PPIx::XPath - an XPath implementation for the PDOM

=head1 VERSION

version 2.02

=head1 SYNOPSIS

  use PPI;
  use PPIx::XPath;
  use Tree::XPathEngine;

  my $pdom = PPI::Document->new('some_code.pl');
  my $xpath = Tree::XPathEngine->new();
  my @subs = $xpath->findnodes('//Statement-Sub',$pdom);
  my @vars = $xpath->findnodes('//Token-Symbol',$pdom);

Deprecated interface, backward-compatible with C<PPIx::XPath> version
1:

  use PPIx::XPath;

  my $pxp  = PPIx::XPath->new("some_code.pl");
  my @subs = $pxp->match("//Statement::Sub");
  my $vars = $pxp->match("//Token::Symbol");

=head1 DESCRIPTION

This module augments L<PPI>'s classes with the methods required by
L<Tree::XPathEngine>, allowing you to perform complex XPath matches
against any PDOM tree.

See L<Tree::XPathEngine> for details about its methods.

=head2 Mapping the PDOM to the XPath data model

=over 4

=item *

Each node in the PDOM is an element as seen by XPath

=item *

The name of the element is the class name of the node, minus the

initial C<PPI::>, with C<::> replaced by C<->. That is:

  ($xpath_name = substr($pdom_node->class,5)) =~ s/::/-/g;

=item *

Only "significant" nodes are seen by XPath

=item *

all scalar-valued accessors of PDOM nodes are visible as attributes

=item *

"here-docs" contents are I<not> mapped

=back

=head1 METHODS

=head2 C<new>

  my $pxp  = PPIx::XPath->new("some_code.pl");

  my $pxp  = PPIx::XPath->new($pdom);

Only useful for the backward-compatible, and deprecated, interface.
Returns an instance of C<PPIx::XPath> tied to the given document.
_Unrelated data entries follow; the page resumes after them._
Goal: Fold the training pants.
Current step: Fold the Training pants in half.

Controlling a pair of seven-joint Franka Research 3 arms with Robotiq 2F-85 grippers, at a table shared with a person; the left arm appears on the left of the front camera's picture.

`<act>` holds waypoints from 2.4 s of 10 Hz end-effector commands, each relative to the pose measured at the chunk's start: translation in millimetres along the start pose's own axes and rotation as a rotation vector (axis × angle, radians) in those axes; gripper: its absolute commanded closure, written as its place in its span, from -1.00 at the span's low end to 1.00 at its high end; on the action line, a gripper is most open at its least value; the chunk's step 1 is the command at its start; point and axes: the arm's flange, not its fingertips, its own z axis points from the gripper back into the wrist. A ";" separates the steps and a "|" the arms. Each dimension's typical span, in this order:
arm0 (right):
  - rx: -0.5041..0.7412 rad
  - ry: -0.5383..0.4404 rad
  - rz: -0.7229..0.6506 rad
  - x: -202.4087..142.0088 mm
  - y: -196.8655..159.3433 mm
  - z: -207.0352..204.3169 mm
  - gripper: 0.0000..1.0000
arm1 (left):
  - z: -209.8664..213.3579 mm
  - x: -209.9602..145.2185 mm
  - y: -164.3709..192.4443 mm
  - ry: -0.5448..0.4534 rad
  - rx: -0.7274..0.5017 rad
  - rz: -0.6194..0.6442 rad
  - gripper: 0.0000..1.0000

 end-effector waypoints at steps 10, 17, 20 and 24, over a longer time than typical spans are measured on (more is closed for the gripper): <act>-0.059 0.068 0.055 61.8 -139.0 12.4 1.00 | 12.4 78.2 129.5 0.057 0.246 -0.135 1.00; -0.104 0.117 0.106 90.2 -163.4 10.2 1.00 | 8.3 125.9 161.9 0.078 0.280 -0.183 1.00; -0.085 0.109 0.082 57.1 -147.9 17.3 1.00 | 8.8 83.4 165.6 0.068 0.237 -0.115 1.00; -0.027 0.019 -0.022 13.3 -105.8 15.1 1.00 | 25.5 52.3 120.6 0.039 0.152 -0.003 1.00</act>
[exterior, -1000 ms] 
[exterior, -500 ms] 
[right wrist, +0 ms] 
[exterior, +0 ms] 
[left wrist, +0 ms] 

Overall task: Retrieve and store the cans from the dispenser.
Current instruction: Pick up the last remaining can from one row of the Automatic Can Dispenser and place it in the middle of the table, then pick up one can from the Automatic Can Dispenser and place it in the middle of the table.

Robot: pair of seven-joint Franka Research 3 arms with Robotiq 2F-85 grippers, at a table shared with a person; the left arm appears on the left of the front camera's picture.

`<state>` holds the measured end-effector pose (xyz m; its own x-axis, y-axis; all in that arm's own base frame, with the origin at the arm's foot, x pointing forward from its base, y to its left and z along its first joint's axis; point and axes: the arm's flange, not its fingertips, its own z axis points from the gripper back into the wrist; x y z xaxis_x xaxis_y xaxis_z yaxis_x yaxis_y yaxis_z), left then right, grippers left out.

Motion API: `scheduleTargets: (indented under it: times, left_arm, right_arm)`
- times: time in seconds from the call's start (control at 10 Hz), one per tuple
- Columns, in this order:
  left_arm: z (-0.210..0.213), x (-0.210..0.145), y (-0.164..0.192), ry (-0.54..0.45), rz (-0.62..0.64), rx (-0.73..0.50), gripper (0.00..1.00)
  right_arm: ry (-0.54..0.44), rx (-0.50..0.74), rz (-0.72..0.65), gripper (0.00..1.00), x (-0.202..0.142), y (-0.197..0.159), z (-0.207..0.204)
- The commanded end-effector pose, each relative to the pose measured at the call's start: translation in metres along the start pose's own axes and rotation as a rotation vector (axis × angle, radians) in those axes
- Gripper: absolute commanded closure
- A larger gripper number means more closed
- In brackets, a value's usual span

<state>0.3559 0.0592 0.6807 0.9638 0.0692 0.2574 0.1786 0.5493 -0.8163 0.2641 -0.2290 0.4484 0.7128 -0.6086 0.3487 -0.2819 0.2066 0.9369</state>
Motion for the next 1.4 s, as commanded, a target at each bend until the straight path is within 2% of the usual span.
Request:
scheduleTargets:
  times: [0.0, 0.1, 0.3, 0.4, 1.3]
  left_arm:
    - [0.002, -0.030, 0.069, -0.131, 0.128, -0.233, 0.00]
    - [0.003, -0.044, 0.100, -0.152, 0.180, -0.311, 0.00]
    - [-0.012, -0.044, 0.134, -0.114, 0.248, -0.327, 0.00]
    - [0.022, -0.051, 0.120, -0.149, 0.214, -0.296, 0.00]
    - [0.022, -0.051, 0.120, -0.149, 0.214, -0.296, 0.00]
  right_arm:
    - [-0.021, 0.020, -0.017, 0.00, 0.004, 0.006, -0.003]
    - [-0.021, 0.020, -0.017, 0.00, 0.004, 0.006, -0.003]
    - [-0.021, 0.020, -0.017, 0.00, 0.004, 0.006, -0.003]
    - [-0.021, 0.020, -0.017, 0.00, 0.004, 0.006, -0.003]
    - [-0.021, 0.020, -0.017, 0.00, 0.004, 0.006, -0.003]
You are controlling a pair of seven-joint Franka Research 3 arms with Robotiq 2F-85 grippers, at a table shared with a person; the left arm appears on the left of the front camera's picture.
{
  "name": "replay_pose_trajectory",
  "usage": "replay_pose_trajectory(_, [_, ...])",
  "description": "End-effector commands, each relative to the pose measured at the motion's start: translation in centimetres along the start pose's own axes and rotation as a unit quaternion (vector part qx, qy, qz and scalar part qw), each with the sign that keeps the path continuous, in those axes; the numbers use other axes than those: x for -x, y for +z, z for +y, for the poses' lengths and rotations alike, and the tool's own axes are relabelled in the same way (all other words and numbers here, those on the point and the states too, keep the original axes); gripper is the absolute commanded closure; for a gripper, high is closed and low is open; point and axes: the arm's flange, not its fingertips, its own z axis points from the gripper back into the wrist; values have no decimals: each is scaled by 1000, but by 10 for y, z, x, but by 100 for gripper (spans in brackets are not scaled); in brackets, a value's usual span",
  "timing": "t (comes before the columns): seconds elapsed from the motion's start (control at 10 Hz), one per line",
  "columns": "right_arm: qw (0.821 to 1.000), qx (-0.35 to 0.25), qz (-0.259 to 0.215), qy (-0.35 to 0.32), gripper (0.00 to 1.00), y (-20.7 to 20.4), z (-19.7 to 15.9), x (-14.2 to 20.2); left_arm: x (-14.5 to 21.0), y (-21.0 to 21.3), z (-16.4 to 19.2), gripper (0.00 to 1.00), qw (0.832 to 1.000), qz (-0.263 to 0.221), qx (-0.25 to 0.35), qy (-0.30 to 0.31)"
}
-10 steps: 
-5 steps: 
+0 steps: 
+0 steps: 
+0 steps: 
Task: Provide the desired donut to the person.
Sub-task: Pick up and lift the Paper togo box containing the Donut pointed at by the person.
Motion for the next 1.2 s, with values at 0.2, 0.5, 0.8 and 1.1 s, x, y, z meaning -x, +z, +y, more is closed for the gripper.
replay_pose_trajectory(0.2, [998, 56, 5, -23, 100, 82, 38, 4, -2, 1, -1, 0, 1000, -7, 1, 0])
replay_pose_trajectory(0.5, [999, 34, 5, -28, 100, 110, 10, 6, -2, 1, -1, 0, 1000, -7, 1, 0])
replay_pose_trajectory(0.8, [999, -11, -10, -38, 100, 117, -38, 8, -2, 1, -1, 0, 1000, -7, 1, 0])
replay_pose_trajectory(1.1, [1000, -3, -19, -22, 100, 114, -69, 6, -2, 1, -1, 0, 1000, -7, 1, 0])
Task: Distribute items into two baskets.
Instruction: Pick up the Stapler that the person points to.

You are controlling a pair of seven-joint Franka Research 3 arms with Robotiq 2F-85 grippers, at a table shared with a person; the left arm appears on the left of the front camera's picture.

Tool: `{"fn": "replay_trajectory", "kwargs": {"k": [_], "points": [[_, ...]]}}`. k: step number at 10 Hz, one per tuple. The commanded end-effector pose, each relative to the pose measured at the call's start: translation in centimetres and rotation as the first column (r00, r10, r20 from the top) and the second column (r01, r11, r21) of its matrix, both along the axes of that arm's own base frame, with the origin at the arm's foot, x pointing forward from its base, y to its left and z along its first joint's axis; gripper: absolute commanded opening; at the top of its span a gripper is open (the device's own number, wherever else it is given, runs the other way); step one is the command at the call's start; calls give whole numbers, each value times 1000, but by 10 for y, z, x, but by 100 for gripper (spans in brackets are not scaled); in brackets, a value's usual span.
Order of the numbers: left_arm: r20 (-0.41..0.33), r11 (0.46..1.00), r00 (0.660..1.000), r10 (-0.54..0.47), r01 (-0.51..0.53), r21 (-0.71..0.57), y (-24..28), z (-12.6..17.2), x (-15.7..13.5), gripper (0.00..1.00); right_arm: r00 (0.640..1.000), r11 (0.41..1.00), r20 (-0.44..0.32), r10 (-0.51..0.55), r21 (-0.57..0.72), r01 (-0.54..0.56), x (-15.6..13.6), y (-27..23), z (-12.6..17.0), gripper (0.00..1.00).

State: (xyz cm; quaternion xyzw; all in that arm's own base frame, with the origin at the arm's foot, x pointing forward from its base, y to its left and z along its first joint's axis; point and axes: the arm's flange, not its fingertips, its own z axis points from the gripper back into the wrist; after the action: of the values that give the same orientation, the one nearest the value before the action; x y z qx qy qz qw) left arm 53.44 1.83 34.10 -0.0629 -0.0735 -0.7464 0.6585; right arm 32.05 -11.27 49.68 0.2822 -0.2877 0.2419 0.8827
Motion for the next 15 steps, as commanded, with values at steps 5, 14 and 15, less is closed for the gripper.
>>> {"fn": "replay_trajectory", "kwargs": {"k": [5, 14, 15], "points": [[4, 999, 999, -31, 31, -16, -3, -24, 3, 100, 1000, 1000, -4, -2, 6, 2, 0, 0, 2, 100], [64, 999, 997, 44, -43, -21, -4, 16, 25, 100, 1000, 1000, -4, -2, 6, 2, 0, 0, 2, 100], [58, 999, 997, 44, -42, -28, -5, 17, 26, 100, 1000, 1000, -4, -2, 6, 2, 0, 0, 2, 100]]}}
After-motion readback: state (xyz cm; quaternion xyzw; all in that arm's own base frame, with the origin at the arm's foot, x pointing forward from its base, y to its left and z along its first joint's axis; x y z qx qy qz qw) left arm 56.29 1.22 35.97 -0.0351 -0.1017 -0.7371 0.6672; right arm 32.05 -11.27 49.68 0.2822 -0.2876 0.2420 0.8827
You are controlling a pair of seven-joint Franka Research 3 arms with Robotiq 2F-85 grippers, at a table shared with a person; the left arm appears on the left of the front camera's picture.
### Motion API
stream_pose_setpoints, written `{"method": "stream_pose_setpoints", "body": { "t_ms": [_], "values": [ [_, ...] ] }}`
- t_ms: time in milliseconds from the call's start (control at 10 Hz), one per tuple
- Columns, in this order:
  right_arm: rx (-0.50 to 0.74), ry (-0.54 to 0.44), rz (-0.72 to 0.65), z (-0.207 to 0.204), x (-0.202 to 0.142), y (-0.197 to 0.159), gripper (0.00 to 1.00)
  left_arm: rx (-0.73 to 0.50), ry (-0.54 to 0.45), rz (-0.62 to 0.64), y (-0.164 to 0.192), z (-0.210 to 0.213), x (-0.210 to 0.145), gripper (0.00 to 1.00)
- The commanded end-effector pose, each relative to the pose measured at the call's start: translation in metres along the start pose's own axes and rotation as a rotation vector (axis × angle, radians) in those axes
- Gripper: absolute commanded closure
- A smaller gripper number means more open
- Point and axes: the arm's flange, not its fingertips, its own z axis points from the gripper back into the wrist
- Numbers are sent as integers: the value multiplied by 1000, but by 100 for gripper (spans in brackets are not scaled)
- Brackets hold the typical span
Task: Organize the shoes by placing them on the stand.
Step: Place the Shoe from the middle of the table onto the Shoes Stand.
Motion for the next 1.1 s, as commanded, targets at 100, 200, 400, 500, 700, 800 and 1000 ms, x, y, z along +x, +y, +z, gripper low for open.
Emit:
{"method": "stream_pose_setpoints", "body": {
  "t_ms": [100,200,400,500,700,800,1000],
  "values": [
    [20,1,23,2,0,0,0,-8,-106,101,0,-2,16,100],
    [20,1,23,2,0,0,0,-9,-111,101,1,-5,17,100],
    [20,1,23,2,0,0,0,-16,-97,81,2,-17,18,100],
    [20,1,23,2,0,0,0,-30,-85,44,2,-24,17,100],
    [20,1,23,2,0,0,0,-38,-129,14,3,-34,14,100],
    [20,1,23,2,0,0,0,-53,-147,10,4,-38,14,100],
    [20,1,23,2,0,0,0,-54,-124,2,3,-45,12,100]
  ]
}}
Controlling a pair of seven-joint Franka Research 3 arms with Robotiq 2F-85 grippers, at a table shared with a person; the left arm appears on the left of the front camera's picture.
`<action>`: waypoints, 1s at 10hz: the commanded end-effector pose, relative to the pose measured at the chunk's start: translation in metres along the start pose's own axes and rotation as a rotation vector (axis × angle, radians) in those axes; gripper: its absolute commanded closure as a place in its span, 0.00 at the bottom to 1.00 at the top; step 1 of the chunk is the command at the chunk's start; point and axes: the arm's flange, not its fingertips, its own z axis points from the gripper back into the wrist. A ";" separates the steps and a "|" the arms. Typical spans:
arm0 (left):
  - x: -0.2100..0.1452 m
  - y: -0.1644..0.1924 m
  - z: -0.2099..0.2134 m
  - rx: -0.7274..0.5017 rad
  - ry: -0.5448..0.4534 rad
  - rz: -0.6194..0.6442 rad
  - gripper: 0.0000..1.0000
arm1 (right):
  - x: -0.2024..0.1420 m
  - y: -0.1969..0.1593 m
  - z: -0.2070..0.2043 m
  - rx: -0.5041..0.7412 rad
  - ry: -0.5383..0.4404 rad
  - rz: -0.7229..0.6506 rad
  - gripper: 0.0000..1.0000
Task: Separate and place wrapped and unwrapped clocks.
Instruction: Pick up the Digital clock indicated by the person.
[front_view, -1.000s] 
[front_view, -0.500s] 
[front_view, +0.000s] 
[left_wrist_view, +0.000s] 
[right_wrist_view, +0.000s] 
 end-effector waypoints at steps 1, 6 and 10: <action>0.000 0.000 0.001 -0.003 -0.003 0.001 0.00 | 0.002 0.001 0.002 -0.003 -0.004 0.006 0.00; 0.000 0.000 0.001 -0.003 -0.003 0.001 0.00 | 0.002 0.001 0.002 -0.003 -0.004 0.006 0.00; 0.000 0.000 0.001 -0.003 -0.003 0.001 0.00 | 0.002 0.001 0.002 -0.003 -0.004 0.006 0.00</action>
=head2 C<clean_xpath_expr>

  my $new_xpath_expr = $pxp->clean_xpath_expr($old_xpath_expr);

C<PPIx::XPath> version 1.0.0 allowed the use of partial package names
(like C<Token::Number>) as element names: this collides with the axis
specification of proper XPath. For this reason, in newer version of
C<PPIx::XPath>, the element name is the class name of the PDOM node,
minus the initial C<PPI::>, with C<::> replaced by C<-> (like
C<Token-Number>).

This method replaces all occurrences of PPI package names in the given
string with the new names.

=head2 C<match>

  my @subs = $pxp->match("//Statement::Sub");
  my $vars = $pxp->match("//Token::Symbol");

Only useful for the backward-compatible, and deprecated,
interface. From the document this instance was built against, returns
the nodes that match the given XPath expression.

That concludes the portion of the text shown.